* _Exercise_: Go through the lines below and copy each one that holds the string "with".
*** Begin section ***
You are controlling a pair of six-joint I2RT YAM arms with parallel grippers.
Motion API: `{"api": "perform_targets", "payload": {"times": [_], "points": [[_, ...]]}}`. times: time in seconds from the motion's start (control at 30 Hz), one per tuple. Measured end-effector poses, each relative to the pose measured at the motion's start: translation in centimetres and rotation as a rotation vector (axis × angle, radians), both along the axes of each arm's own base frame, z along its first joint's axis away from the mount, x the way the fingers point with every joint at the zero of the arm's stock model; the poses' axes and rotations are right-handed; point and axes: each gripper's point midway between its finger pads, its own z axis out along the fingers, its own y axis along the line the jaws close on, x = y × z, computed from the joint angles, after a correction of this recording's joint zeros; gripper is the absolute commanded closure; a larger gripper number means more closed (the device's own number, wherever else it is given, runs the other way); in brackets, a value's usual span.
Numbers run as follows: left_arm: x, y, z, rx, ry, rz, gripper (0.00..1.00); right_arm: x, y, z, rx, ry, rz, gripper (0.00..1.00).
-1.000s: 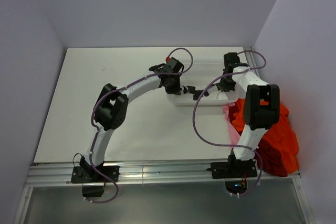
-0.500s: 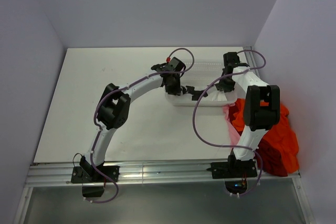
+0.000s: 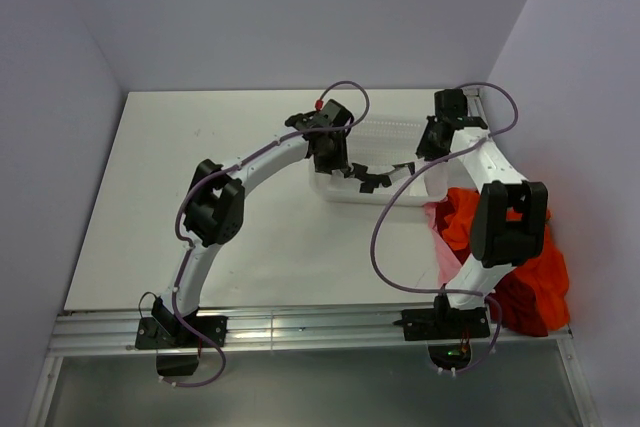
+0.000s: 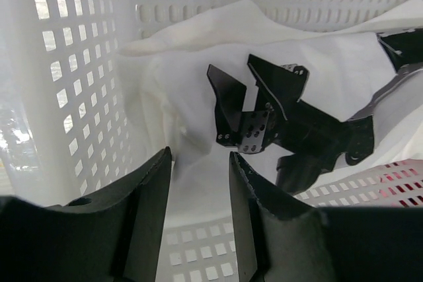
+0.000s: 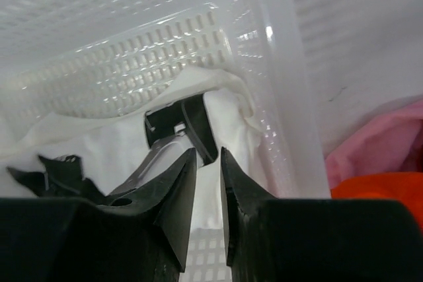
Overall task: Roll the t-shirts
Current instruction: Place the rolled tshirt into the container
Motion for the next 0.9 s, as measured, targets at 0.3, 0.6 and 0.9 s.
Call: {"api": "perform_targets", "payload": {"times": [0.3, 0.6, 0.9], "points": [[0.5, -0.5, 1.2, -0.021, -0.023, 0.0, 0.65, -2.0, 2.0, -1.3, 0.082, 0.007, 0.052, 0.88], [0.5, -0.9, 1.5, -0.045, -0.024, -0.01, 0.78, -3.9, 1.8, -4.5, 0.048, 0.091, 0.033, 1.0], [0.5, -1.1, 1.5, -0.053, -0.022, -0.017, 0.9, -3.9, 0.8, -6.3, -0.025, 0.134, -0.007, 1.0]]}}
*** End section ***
* _Written solution_:
You are controlling a pair of six-joint I2RT YAM arms with parallel grippers.
Motion API: `{"api": "perform_targets", "payload": {"times": [_], "points": [[_, ...]]}}`. times: time in seconds from the motion's start (control at 30 Hz), one per tuple. Measured end-effector poses, each relative to the pose measured at the motion's start: translation in centimetres and rotation as a rotation vector (axis × angle, radians), both along the axes of each arm's own base frame, z along its first joint's axis away from the mount, x the way the fingers point with every joint at the zero of the arm's stock model; the poses' axes and rotations are right-handed; point and axes: each gripper's point midway between its finger pads, its own z axis out along the fingers, its own y axis along the line the jaws close on, x = y × z, computed from the joint angles, after a correction of this recording's joint zeros; gripper is the absolute commanded closure; a larger gripper number means more closed (the device's own number, wherever else it is given, runs the other way); in brackets, a value's usual span.

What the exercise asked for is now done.